| What the task asks |
Give the data again exactly as it is written.

| Collected data |

=== Begin Enclosure ===

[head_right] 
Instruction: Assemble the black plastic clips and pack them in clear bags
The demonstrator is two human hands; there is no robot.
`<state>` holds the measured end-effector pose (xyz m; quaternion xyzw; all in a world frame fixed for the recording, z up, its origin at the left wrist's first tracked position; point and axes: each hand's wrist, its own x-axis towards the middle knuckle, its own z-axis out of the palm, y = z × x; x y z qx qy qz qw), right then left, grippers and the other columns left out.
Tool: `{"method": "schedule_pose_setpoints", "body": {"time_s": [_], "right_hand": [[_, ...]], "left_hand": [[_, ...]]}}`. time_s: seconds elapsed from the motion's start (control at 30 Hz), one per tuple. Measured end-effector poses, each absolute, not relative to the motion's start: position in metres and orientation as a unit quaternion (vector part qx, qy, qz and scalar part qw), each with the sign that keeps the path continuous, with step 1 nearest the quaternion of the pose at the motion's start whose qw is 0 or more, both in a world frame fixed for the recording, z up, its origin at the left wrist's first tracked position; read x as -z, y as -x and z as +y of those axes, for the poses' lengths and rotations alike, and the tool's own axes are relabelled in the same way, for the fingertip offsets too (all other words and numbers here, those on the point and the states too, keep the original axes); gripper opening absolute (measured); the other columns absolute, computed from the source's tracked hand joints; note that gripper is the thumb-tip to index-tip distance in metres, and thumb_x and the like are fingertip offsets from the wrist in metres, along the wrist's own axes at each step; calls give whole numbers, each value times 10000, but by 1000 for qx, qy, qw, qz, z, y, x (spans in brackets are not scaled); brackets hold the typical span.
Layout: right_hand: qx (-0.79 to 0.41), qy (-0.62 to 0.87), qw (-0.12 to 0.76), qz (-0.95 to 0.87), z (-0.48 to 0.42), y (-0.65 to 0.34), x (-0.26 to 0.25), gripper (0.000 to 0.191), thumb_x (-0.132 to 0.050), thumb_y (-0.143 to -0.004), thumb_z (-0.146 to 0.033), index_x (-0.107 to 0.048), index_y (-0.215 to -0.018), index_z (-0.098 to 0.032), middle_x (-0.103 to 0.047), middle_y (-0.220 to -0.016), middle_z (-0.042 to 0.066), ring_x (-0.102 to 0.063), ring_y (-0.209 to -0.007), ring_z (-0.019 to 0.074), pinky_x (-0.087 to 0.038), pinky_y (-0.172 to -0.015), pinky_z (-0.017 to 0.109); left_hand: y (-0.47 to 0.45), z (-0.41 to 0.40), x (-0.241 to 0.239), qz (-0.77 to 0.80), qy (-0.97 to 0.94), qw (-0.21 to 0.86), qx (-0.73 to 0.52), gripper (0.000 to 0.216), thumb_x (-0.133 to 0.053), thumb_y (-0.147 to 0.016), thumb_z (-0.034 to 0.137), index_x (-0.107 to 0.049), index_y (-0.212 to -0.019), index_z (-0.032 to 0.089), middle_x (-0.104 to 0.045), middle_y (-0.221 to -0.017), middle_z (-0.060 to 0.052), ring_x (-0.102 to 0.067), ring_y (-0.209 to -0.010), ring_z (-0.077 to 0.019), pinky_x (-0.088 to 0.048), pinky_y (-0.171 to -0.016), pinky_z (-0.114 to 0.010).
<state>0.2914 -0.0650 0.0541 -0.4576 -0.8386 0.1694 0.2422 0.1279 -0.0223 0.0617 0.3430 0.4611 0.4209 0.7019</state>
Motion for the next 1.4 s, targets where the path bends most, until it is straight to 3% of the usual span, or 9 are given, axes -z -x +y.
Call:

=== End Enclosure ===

| Exercise answer |
[head_right] 
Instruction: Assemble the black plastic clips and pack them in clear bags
The demonstrator is two human hands; there is no robot.
`<state>` holds the measured end-effector pose (xyz m; quaternion xyzw; all in a world frame fixed for the recording, z up, its origin at the left wrist's first tracked position; point and axes: each hand's wrist, its own x-axis towards the middle knuckle, its own z-axis out of the palm, y = z × x; x y z qx qy qz qw), right then left, grippers and the other columns left out.
Tool: `{"method": "schedule_pose_setpoints", "body": {"time_s": [_], "right_hand": [[_, ...]], "left_hand": [[_, ...]]}}`. time_s: seconds elapsed from the motion's start (control at 30 Hz), one per tuple. Measured end-effector poses, each absolute, not relative to the motion's start: position in metres and orientation as a unit quaternion (vector part qx, qy, qz and scalar part qw), each with the sign that keeps the path continuous, with step 1 nearest the quaternion of the pose at the motion's start whose qw is 0 or more, both in a world frame fixed for the recording, z up, its origin at the left wrist's first tracked position; read x as -z, y as -x and z as +y of those axes, for the poses' lengths and rotations alike, and the tool's own axes are relabelled in the same way, for the fingertip offsets too (all other words and numbers here, those on the point and the states too, keep the original axes); gripper opening absolute (measured); the other columns absolute, computed from the source's tracked hand joints; note that gripper is the thumb-tip to index-tip distance in metres, and thumb_x and the like are fingertip offsets from the wrist in metres, along the wrist's own axes at each step; calls give whole numbers, each value times 10000, but by 1000 for qx, qy, qw, qz, z, y, x (spans in brackets are not scaled); brackets hold the typical span.
Layout: right_hand: qx (-0.79 to 0.41), qy (-0.62 to 0.87), qw (-0.12 to 0.76), qz (-0.95 to 0.87), z (-0.48 to 0.42), y (-0.65 to 0.34), x (-0.26 to 0.25), gripper (0.000 to 0.191), thumb_x (-0.132 to 0.050), thumb_y (-0.143 to -0.004), thumb_z (-0.146 to 0.033), index_x (-0.107 to 0.048), index_y (-0.215 to -0.018), index_z (-0.098 to 0.032), middle_x (-0.103 to 0.047), middle_y (-0.220 to -0.016), middle_z (-0.042 to 0.066), ring_x (-0.102 to 0.063), ring_y (-0.209 to -0.007), ring_z (-0.019 to 0.074), pinky_x (-0.087 to 0.038), pinky_y (-0.172 to -0.015), pinky_z (-0.017 to 0.109); left_hand: y (-0.47 to 0.45), z (-0.41 to 0.40), x (-0.241 to 0.239), qz (-0.77 to 0.80), qy (-0.97 to 0.94), qw (-0.21 to 0.86), qx (-0.73 to 0.52), gripper (0.000 to 0.216), thumb_x (-0.133 to 0.053), thumb_y (-0.147 to 0.016), thumb_z (-0.034 to 0.137), index_x (-0.107 to 0.049), index_y (-0.212 to -0.019), index_z (-0.032 to 0.089), middle_x (-0.104 to 0.045), middle_y (-0.221 to -0.017), middle_z (-0.060 to 0.052), ring_x (-0.102 to 0.067), ring_y (-0.209 to -0.010), ring_z (-0.077 to 0.019), pinky_x (-0.088 to 0.048), pinky_y (-0.171 to -0.016), pinky_z (-0.114 to 0.010).
<state>0.2914 -0.0650 0.0541 -0.4576 -0.8386 0.1694 0.2422 0.1279 -0.0223 0.0617 0.3430 0.4611 0.4209 0.7019</state>
Motion for the next 1.4 s, targets where the path bends most, until it is straight to 3% of the usual span, or 9 are given, axes -z -x +y.
Call:

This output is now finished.